• **TASK**:
Copy out each line from the material where the word "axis" is found.

• **DATA LISTING**:
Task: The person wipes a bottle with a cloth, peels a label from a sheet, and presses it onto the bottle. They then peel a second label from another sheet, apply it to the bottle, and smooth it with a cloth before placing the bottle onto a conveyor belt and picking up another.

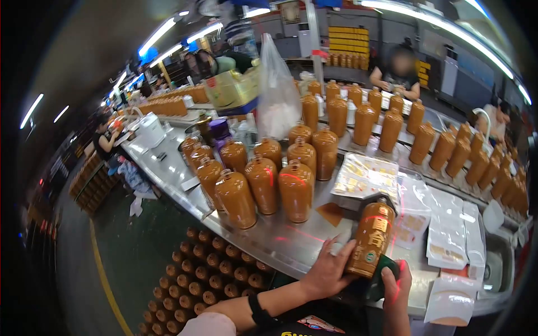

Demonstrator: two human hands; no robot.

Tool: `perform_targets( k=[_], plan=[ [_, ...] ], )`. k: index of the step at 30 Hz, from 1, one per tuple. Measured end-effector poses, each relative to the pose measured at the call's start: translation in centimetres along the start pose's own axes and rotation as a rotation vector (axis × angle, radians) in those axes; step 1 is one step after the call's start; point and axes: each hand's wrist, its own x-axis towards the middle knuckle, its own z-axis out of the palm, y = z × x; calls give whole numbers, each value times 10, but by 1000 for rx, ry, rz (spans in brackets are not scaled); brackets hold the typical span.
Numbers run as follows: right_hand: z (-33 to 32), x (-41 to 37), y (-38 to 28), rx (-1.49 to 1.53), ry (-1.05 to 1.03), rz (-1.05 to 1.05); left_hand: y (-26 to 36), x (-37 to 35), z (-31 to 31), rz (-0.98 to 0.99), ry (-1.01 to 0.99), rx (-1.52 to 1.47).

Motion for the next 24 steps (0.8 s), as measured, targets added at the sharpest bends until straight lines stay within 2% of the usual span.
perform_targets(
  k=[3, 4, 6, 8, 10, 12, 15, 18, 19, 22, 24],
  plan=[
    [6, 3, -2, 63, -25, -33, 18, 26, -9, 190, 26, 95],
    [2, 1, -2, 77, -6, -34, 10, 23, -3, 169, 48, 76],
    [-1, 1, -4, -127, -19, -68, -7, 7, 13, 132, 53, -7],
    [3, -1, -16, -105, -19, -47, -10, 4, 1, -26, -62, -89],
    [-2, -2, -11, -160, -38, -76, 3, 7, -8, -47, -33, 61],
    [1, -2, -12, -142, -19, -75, 24, 27, -17, 132, 54, 171],
    [1, -7, -15, -115, -36, -22, 12, 26, -8, 193, -14, 154],
    [1, -2, -9, -60, -61, -19, -7, 13, -7, 48, -73, -28],
    [0, 0, -8, -55, -61, -25, -7, 10, -5, 28, -68, 43],
    [-2, 2, -5, -37, -62, -15, 19, 31, -11, 146, 16, 143],
    [-3, 1, -6, -45, -59, -25, 11, 26, -5, 131, 3, 77]
  ],
)
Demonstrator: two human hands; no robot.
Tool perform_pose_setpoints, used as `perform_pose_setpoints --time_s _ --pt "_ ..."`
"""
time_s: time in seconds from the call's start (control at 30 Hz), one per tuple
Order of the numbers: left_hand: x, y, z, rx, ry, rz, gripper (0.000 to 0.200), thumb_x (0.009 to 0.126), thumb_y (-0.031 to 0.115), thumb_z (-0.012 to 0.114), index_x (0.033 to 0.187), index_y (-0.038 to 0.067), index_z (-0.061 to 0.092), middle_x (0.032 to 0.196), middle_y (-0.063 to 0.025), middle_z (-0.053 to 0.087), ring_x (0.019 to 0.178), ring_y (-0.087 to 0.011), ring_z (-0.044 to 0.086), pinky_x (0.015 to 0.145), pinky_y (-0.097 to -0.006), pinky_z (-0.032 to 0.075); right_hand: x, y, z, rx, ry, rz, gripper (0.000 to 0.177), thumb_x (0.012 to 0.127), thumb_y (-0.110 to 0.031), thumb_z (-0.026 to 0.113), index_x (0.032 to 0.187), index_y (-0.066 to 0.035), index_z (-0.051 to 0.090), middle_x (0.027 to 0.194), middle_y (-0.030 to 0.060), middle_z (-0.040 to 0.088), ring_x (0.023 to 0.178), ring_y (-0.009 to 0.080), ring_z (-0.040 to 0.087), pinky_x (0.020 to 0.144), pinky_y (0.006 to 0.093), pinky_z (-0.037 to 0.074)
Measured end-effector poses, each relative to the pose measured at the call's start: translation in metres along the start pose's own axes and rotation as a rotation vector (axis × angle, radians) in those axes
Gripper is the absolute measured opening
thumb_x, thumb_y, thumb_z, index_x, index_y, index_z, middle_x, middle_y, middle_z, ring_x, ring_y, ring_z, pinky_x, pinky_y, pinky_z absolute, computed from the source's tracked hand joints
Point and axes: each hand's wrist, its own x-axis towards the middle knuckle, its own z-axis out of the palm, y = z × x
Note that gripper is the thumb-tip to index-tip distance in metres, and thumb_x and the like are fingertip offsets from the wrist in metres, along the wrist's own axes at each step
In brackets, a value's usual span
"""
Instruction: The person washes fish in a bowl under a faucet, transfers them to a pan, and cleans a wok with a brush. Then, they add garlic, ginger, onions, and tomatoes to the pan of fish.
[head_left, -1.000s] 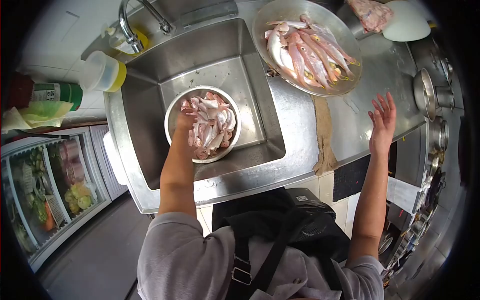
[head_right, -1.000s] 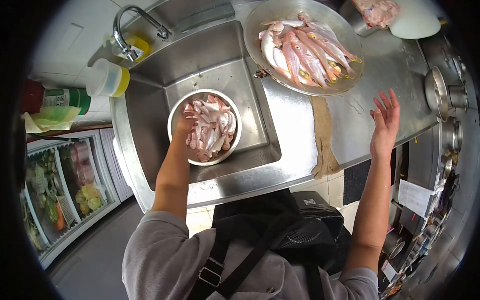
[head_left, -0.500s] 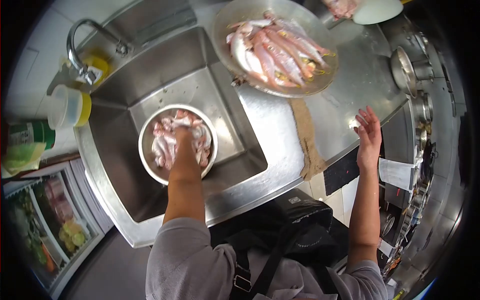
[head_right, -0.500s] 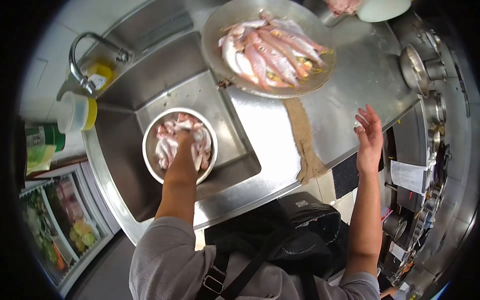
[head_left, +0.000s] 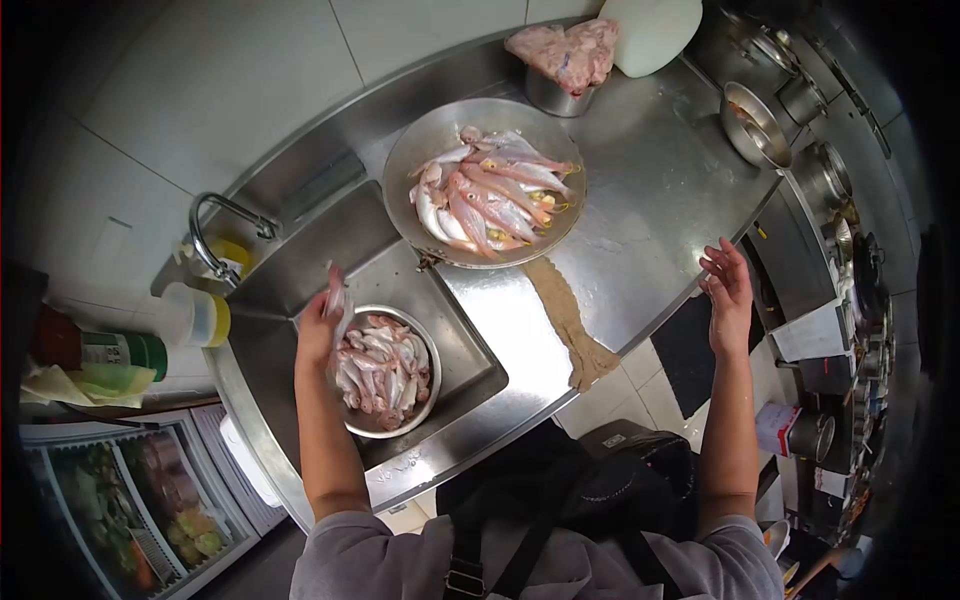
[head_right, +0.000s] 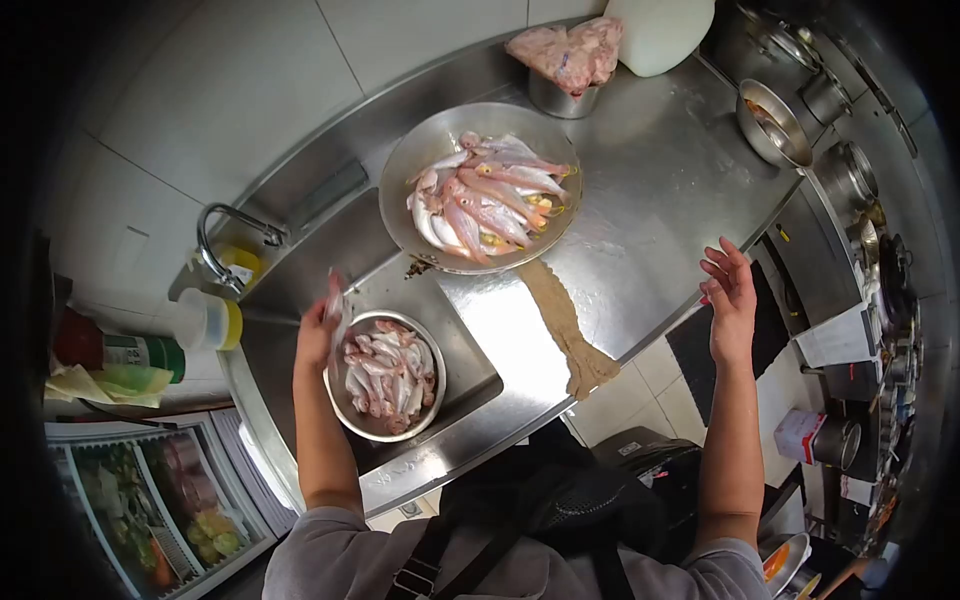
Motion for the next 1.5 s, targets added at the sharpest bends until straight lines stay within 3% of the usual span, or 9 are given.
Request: perform_pose_setpoints --time_s 0.23,0.4,0.53,0.77,1.0,1.23,1.37,1.43,1.5 --pt "0.098 0.176 0.082 -0.229 -0.13 0.291 0.038 0.088 0.005 0.063 0.125 -0.003 0.058 0.103 -0.0081 0.066 0.086 -0.0153 0.062 0.078 -0.031 0.053 0.004 -0.012 -0.021 0.089 -0.029 -0.022 0.053 0.091 -0.002 0.052 0.143 -0.007 0.043 0.129 0.0091 0.055 0.111 0.0166 0.055 0.089 0.0284 0.044" --pt "0.183 0.151 0.163 0.763 -0.002 0.296 0.051 0.091 0.033 0.058 0.131 0.0 0.055 0.126 -0.0257 0.06 0.113 -0.0428 0.06 0.099 -0.0458 0.046 0.004 -0.009 -0.052 0.087 -0.006 -0.033 0.052 0.091 0.0 0.053 0.142 -0.006 0.045 0.126 0.0093 0.056 0.108 0.0162 0.057 0.088 0.0276 0.045" --pt "0.196 0.163 0.214 0.837 0.04 0.516 0.057 0.097 0.046 0.048 0.146 0.018 0.043 0.16 -0.0091 0.026 0.144 -0.0386 0.027 0.113 -0.0538 0.031 -0.007 0.006 -0.096 -0.022 0.057 -0.032 0.048 0.092 -0.004 0.053 0.14 -0.005 0.047 0.123 0.0085 0.058 0.107 0.0159 0.057 0.091 0.0286 0.044" --pt "0.192 0.145 0.265 1.081 0.054 0.341 0.065 0.1 0.055 0.032 0.153 0.018 0.03 0.162 -0.0064 0.021 0.147 -0.038 0.02 0.114 -0.0641 0.02 -0.035 0.042 -0.15 -0.072 0.133 0.082 0.038 0.096 -0.008 0.051 0.133 -0.003 0.054 0.12 0.0089 0.062 0.108 0.0165 0.059 0.093 0.0301 0.045" --pt "0.116 0.149 0.155 0.654 0.256 0.717 0.062 0.097 0.038 0.053 0.149 0.011 0.033 0.16 -0.0085 0.026 0.148 -0.0362 0.021 0.11 -0.0676 0.022 -0.025 0.046 -0.131 -0.017 0.068 0.083 0.032 0.098 -0.008 0.051 0.129 -0.002 0.056 0.112 0.0058 0.065 0.102 0.0129 0.059 0.091 0.027 0.045" --pt "0.102 0.036 -0.032 1.468 0.393 0.445 0.065 0.089 0.019 0.058 0.148 0.006 0.034 0.161 -0.01 0.02 0.15 -0.0317 0.017 0.111 -0.068 0.022 -0.042 0.008 0.011 0.001 -0.272 0.059 0.029 0.097 -0.003 0.052 0.124 0.002 0.059 0.107 0.0093 0.064 0.098 0.0164 0.061 0.091 0.0303 0.048" --pt "0.13 -0.033 -0.112 1.335 0.491 0.389 0.074 0.083 0.022 0.065 0.148 0.005 0.034 0.159 -0.0104 0.029 0.146 -0.0298 0.028 0.113 -0.061 0.027 -0.083 -0.032 0.152 -0.035 -0.638 -0.014 0.03 0.096 0.004 0.048 0.123 0.003 0.059 0.104 0.0094 0.065 0.096 0.0178 0.063 0.093 0.0305 0.049" --pt "0.115 -0.029 -0.126 1.074 0.333 -0.242 0.079 0.081 0.029 0.068 0.147 0.003 0.034 0.146 -0.0121 0.048 0.131 -0.0314 0.05 0.11 -0.0508 0.037 -0.11 -0.05 0.227 0.039 -0.849 -0.032 0.03 0.097 0.002 0.049 0.125 0.001 0.059 0.104 0.0085 0.065 0.098 0.0148 0.062 0.091 0.0294 0.05" --pt "0.147 -0.118 -0.14 0.889 -0.187 -0.087 0.075 0.079 0.034 0.071 0.141 0.001 0.043 0.127 -0.0124 0.064 0.11 -0.035 0.064 0.097 -0.0464 0.05 -0.133 -0.063 0.307 0.122 -1.063 0.041 0.03 0.099 -0.005 0.052 0.128 -0.001 0.057 0.107 0.0091 0.065 0.098 0.0158 0.064 0.091 0.0317 0.052"
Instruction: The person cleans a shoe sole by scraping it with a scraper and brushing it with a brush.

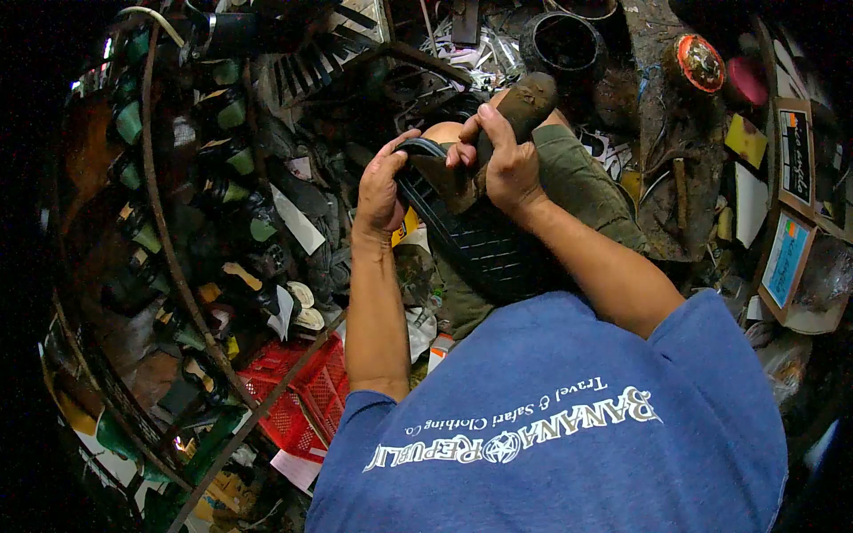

• **RESULT**:
Tool: `perform_targets( k=[_], plan=[ [_, ...] ], )`. k: index of the step at 30 Hz, from 1, one per tuple. Measured end-effector poses, each relative to the pose measured at the call's start: translation in centimetres along the start pose's own axes and rotation as a rotation vector (axis × angle, radians) in those axes; step 1 is one step after the call's start; point and axes: each hand's wrist, its own x-axis towards the middle knuckle, its own z-axis out of the palm, y = z × x; calls give whole numbers, each value times 10, but by 1000 for rx, ry, rz (spans in brackets are not scaled); brackets hold the typical span.
Measured end-effector poses, each relative to the pose measured at the call's start: translation in metres along the start pose's own axes and rotation as a rotation vector (axis × angle, radians) in those axes
Point and axes: each hand's wrist, its own x-axis towards the middle knuckle, its own z-axis out of the palm, y = z × x

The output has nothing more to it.